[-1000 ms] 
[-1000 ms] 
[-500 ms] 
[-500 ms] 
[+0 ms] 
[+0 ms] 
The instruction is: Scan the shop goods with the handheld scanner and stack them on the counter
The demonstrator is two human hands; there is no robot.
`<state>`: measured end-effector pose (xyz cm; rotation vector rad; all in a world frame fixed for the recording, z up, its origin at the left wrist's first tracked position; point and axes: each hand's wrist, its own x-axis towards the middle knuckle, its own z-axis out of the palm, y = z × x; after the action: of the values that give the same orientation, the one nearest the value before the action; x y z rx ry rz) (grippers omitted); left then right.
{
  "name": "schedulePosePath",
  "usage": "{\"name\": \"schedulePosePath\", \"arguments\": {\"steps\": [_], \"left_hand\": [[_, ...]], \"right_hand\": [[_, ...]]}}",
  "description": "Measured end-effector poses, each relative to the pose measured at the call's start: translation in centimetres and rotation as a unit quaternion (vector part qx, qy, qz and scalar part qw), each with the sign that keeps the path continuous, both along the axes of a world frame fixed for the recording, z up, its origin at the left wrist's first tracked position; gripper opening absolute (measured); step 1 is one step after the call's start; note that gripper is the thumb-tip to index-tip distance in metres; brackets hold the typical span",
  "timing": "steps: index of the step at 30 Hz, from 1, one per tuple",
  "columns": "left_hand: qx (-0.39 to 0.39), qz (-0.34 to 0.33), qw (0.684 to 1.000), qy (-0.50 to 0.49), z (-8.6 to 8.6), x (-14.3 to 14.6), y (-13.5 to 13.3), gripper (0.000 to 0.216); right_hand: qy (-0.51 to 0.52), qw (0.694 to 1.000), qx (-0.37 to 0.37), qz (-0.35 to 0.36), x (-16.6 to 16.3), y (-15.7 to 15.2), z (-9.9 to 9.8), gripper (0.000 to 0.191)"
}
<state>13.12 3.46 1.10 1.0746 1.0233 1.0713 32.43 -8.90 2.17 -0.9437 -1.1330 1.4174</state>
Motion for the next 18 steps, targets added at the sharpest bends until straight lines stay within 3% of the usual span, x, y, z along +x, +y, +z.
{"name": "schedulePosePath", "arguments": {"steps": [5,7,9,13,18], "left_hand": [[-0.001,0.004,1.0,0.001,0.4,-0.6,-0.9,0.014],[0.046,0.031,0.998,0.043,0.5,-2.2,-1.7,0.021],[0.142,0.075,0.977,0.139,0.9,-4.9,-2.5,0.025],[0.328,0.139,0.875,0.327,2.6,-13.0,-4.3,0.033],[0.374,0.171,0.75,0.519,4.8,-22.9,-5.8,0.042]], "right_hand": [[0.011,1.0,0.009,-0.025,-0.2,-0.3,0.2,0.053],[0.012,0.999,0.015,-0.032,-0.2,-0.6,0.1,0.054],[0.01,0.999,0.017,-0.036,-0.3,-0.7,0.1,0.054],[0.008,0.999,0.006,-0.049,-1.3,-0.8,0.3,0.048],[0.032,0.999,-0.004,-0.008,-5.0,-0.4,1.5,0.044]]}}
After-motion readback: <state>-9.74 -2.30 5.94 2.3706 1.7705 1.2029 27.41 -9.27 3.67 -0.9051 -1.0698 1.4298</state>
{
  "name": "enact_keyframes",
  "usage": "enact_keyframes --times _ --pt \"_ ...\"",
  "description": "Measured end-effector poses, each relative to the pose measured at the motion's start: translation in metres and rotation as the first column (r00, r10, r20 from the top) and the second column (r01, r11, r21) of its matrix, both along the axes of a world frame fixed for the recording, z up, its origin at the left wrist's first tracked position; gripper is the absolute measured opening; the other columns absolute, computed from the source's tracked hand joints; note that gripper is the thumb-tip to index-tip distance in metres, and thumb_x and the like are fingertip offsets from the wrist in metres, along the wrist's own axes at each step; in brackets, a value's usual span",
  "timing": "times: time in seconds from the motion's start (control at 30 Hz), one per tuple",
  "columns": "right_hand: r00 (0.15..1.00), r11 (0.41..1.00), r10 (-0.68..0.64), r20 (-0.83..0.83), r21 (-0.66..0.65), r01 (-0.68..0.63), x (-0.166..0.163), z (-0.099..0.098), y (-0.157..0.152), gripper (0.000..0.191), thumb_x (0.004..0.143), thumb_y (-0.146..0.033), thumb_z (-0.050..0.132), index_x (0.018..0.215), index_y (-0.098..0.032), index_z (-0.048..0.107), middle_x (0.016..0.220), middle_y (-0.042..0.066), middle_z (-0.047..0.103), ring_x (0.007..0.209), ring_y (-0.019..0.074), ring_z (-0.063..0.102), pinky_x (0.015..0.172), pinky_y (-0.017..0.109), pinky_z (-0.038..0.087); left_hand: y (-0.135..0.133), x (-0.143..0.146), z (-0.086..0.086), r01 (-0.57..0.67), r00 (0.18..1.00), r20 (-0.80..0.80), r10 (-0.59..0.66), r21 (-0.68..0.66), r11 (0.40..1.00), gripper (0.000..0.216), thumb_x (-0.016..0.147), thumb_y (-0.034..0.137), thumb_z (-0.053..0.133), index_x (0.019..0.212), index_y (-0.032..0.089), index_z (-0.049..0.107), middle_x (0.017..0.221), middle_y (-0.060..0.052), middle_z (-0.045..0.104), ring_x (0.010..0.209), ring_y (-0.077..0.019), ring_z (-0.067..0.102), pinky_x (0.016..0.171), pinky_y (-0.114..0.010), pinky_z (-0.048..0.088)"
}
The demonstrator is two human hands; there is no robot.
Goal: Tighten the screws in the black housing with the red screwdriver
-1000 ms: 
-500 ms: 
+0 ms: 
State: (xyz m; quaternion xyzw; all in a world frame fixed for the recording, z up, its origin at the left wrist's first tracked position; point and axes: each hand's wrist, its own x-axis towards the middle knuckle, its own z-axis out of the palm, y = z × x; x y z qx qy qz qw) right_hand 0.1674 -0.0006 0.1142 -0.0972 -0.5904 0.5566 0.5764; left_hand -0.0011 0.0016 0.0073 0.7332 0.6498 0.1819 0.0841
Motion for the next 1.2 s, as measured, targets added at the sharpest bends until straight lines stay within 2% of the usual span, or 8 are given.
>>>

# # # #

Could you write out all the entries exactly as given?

[-1000 ms] 
[-1000 ms] 
[-500 ms] 
[-500 ms] 
[+0 ms] 
[+0 ms] 
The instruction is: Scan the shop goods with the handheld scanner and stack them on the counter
The demonstrator is two human hands; there is no robot.
`<state>`: measured end-effector pose (xyz cm; rotation vector rad; all in a world frame fixed for the recording, z up, its origin at the left wrist's first tracked position; point and axes: each hand's wrist, its own x-axis towards the middle knuckle, its own z-axis out of the palm, y = z × x; after the action: of the values that give the same orientation, the one nearest the value before the action; x y z rx ry rz) (grippers omitted); left then right.
{
  "name": "schedulePosePath",
  "usage": "{\"name\": \"schedulePosePath\", \"arguments\": {\"steps\": [_], \"left_hand\": [[_, ...]], \"right_hand\": [[_, ...]]}}",
  "description": "Measured end-effector poses, each relative to the pose measured at the call's start: translation in centimetres and rotation as a unit quaternion (vector part qx, qy, qz and scalar part qw), each with the sign that keeps the path continuous, both along the axes of a world frame fixed for the recording, z up, its origin at the left wrist's first tracked position; gripper opening absolute (measured); step 1 is one step after the call's start; note that gripper is the thumb-tip to index-tip distance in metres; brackets hold the typical span",
  "timing": "steps: index of the step at 30 Hz, from 1, one per tuple",
  "columns": "left_hand: qx (-0.39 to 0.39), qz (-0.34 to 0.33), qw (0.684 to 1.000), qy (-0.50 to 0.49), z (-8.6 to 8.6), x (-14.3 to 14.6), y (-13.5 to 13.3), gripper (0.000 to 0.216); right_hand: qy (-0.51 to 0.52), qw (0.694 to 1.000), qx (-0.37 to 0.37), qz (-0.35 to 0.36), x (-16.6 to 16.3), y (-15.7 to 15.2), z (-9.9 to 9.8), gripper (0.000 to 0.191)"
}
<state>13.12 3.46 1.10 1.0746 1.0233 1.0713 32.43 -8.90 2.17 -0.9437 -1.1330 1.4174</state>
Motion for the next 18 steps, targets added at the sharpest bends until straight lines stay within 3% of the usual span, x, y, z along +x, +y, +z.
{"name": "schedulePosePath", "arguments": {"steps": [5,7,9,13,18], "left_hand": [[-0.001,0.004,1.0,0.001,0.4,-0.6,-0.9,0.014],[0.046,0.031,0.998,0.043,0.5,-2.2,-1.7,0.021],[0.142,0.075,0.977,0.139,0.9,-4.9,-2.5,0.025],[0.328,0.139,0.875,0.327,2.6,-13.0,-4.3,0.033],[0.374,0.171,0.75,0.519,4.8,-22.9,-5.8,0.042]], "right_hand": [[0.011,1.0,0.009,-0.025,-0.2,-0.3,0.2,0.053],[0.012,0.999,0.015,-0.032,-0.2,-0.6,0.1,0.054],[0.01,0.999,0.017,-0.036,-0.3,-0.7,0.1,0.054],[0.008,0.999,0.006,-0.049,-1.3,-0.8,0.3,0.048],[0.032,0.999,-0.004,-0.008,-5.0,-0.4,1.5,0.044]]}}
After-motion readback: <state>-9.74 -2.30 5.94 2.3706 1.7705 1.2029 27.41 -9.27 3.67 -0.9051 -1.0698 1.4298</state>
{
  "name": "enact_keyframes",
  "usage": "enact_keyframes --times _ --pt \"_ ...\"",
  "description": "Measured end-effector poses, each relative to the pose measured at the motion's start: translation in metres and rotation as the first column (r00, r10, r20 from the top) and the second column (r01, r11, r21) of its matrix, both along the axes of a world frame fixed for the recording, z up, its origin at the left wrist's first tracked position; gripper is the absolute measured opening; the other columns absolute, computed from the source's tracked hand joints; note that gripper is the thumb-tip to index-tip distance in metres, and thumb_x and the like are fingertip offsets from the wrist in metres, along the wrist's own axes at each step; in brackets, a value's usual span",
  "timing": "times: time in seconds from the motion's start (control at 30 Hz), one per tuple",
  "columns": "right_hand: r00 (0.15..1.00), r11 (0.41..1.00), r10 (-0.68..0.64), r20 (-0.83..0.83), r21 (-0.66..0.65), r01 (-0.68..0.63), x (-0.166..0.163), z (-0.099..0.098), y (-0.157..0.152), gripper (0.000..0.191), thumb_x (0.004..0.143), thumb_y (-0.146..0.033), thumb_z (-0.050..0.132), index_x (0.018..0.215), index_y (-0.098..0.032), index_z (-0.048..0.107), middle_x (0.016..0.220), middle_y (-0.042..0.066), middle_z (-0.047..0.103), ring_x (0.007..0.209), ring_y (-0.019..0.074), ring_z (-0.063..0.102), pinky_x (0.015..0.172), pinky_y (-0.017..0.109), pinky_z (-0.038..0.087); left_hand: y (-0.135..0.133), x (-0.143..0.146), z (-0.086..0.086), r01 (-0.57..0.67), r00 (0.18..1.00), r20 (-0.80..0.80), r10 (-0.59..0.66), r21 (-0.68..0.66), r11 (0.40..1.00), gripper (0.000..0.216), thumb_x (-0.016..0.147), thumb_y (-0.034..0.137), thumb_z (-0.053..0.133), index_x (0.019..0.212), index_y (-0.032..0.089), index_z (-0.049..0.107), middle_x (0.017..0.221), middle_y (-0.060..0.052), middle_z (-0.045..0.104), ring_x (0.010..0.209), ring_y (-0.077..0.019), ring_z (-0.067..0.102), pinky_x (0.016..0.171), pinky_y (-0.114..0.010), pinky_z (-0.048..0.088)"
}
The demonstrator is two human hands; there is no robot.
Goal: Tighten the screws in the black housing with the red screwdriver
-1000 ms: 
-500 ms: 
+0 ms: 
State: (xyz m; quaternion xyzw; all in a world frame fixed for the recording, z up, its origin at the left wrist's first tracked position; point and axes: each hand's wrist, its own x-axis towards the middle knuckle, its own z-axis out of the palm, y = z × x; x y z qx qy qz qw) right_hand 0.1674 -0.0006 0.1142 -0.0972 -0.5904 0.5566 0.5764; left_hand -0.0011 0.0016 0.0073 0.7332 0.6498 0.1819 0.0841
Motion for the next 1.2 s, as measured, targets added at the sharpest bends until straight lines stay within 2% of the usual span, or 8 are given.
>>>

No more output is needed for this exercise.